**WHAT IS NEEDED**
Look at the entries below and restate word for word the lines from the first through the one that has "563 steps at".

**INFORMATION PROVIDED**
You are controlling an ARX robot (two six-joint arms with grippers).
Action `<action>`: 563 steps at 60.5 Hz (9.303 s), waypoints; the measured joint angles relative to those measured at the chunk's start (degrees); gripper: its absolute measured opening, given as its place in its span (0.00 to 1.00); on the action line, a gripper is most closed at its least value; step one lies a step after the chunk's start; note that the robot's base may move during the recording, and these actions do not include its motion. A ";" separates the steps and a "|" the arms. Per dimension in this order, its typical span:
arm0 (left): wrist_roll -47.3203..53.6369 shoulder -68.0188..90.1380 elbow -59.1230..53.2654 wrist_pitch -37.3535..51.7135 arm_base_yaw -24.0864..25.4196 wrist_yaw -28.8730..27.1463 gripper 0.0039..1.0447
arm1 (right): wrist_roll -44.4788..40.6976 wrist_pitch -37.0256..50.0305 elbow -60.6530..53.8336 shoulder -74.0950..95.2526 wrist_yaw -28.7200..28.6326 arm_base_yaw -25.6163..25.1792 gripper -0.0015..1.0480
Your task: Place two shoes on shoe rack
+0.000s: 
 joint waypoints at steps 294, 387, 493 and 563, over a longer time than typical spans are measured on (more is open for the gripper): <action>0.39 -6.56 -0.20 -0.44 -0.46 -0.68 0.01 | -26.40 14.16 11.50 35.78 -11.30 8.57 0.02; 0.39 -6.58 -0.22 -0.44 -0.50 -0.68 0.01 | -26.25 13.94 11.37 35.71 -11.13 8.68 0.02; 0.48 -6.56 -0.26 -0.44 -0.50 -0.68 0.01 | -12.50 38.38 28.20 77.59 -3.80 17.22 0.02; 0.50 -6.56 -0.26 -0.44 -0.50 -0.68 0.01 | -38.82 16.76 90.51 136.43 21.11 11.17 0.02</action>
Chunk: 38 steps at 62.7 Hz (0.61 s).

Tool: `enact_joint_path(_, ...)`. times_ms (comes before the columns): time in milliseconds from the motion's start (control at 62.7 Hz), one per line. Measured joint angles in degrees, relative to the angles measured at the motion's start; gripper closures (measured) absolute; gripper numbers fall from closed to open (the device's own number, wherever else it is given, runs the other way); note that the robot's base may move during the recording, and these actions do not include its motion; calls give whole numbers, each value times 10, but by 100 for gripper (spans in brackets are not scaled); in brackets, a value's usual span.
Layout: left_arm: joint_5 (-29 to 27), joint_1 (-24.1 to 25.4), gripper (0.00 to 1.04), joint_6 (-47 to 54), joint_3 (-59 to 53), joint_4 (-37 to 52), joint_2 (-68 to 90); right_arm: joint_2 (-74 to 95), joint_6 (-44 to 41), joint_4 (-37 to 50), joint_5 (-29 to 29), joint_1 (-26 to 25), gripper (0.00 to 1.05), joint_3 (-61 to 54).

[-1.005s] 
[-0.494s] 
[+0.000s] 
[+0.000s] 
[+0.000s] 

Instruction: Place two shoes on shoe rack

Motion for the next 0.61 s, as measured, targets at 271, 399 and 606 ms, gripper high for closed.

**FINISHED TASK**
You are controlling an ARX robot (two six-joint arms with grippers).
Action `<action>`: 563 steps at 60.5 Hz (9.303 s), waypoints; the measured joint angles relative to those measured at the chunk's start (degrees); gripper: its absolute measured opening, given as its place in its span (0.00 to 1.00); on the action line, a gripper is most closed at its least value; step one lies a step after the chunk's start; note that the robot's base may move during the recording, and these actions do not include its motion. A ";" separates the steps and a "|" the arms. Per dimension in this order, its typical span:

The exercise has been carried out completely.